Nuestro sistema sensorial dista de ser perfecto, de hecho resulta bastante imperfecto, por emplear un eufemismo. Si nos centramos en nuestra visión descubrimos que vemos una porciúncula del espectro electromagnético. Nuestros ojos son un prodigio, pero ven poco, muy poco, sobre todo si nos comparamos con la supervisión de algunos superhéroes.
Hay un fragmento de una de mis novelas de ciencia ficción favoritas en el que podemos, por un momento, ponernos en la piel de alguien que es capaz de ver más de lo que vemos nosotros. La novela es Las estrellas de mi destino, de Alfred Bester:
Veía la habitación como un flujo constante de emanaciones térmicas que iban desde brillos calientes a sombras frías. Veía las cegadoras tramas magnéticas de los relojes, teléfonos, luces y cerraduras. Veía y reconocía a la gente por las configuraciones características del calor que irradiaban sus rostros y cuerpos. Veía, alrededor de cada cabeza, un aura de la débil emanación electromagnética del cerebro y, chisporroteando a través de la radiación térmica de cada cuerpo, la siempre cambiante tonalidad de los músculos y nervios.
Contemplar el mundo así debe de ser alucinante. Lástima que no podamos preguntarle a los animales, porque muchos de ellos también tienen “superpoderes” similares. Muchos de ellos puede ver mejor en los dos extremos del espectro luminoso, el ultravioleta y el infrarrojo.
Tal y como explica Antonhy Smith en su libro La mente:
Algunos invertebrados parecen capaces de detectar radiaciones nucleares. La vista de los halcones y águilas nos hacen avergonzar de la nuestra y la de las lechuzas es todavía mejor. Las gambas reconocen la la profundidad con una precisión de un centímetro. Los murciélagos y los delfines, entre otros, utilizan el eco con extraordinaria habilidad. Las lombrices resultan muy sensibles a los terremotos.
La supervisión al alcance de la mano
Gracias a la tecnología, es probable que en un futuro próximo seamos capaces de introducir en nuestro cerebro datos nuevos como visión por infrarrojos o ultravioleta, o incluso datos climatológicos o de la bolsa. Este nuevo cerebro 2.0, al principio, no sabrá administrar los nuevos flujos de información, pero a medida que practique los gestionará cada vez mejor. Como quien aprende una lengua extranjera.
Muchos son los pasos que se están dando en esta dirección, como el trabajo de los investigadores Gerald Jacobs y Jeremy Nathans, que tomaron un gen del fotopigmento humano (una proteína de la retina que absorbe la luz de una longitud de onda concreta) y lo injertaron en ratones ciegos al color. El resultado fue que estos ratones empezaron a ver el color.

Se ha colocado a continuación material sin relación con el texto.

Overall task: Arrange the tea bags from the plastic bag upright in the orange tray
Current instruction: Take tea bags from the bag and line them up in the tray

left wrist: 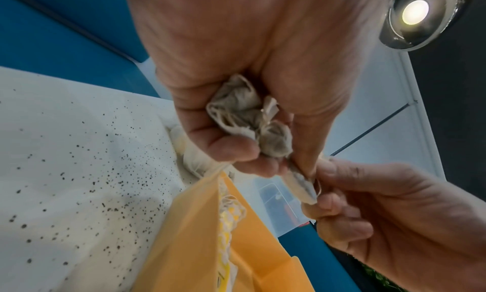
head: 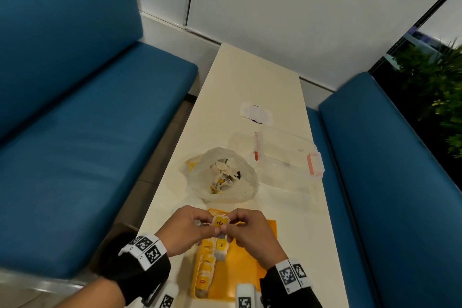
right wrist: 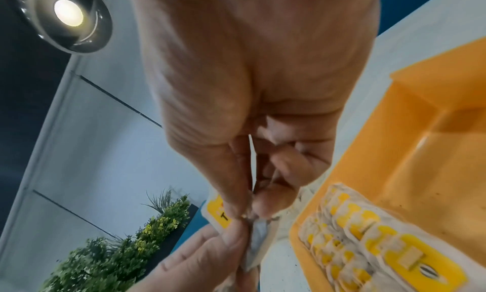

Para demostrarlo, los ratones debían pulsar un botón para recibir una recompensa. El botón es de color azul. A su lado hay un botón rojo que no ofrece recompensas. En cada prueba se cambia la posición de los botones. El ratón modificado aprende a seleccionar el botón azul, mientras que el ratón normal no puede distinguir los botones, escogiendo siempre el botón al azar. Los cerebros de los nuevos ratones, pues, han aprendido el nuevo dialecto que hablan sus ojos.
O tal y como resume el neurólogo David Eagleman en su libro Incógnito:
Así pues, el poder introducir otro tipo de datos en el cerebro no es una idea teórica; ya existen varias formas. Podría parecer sorprendente lo fácil que resulta operar con nuevos tipos de datos, aunque, tal y como lo resumió Paul Bach-y-Rita ras décadas de investigación: “No hay más que darle la información al cerebro y él acaba descifrándola.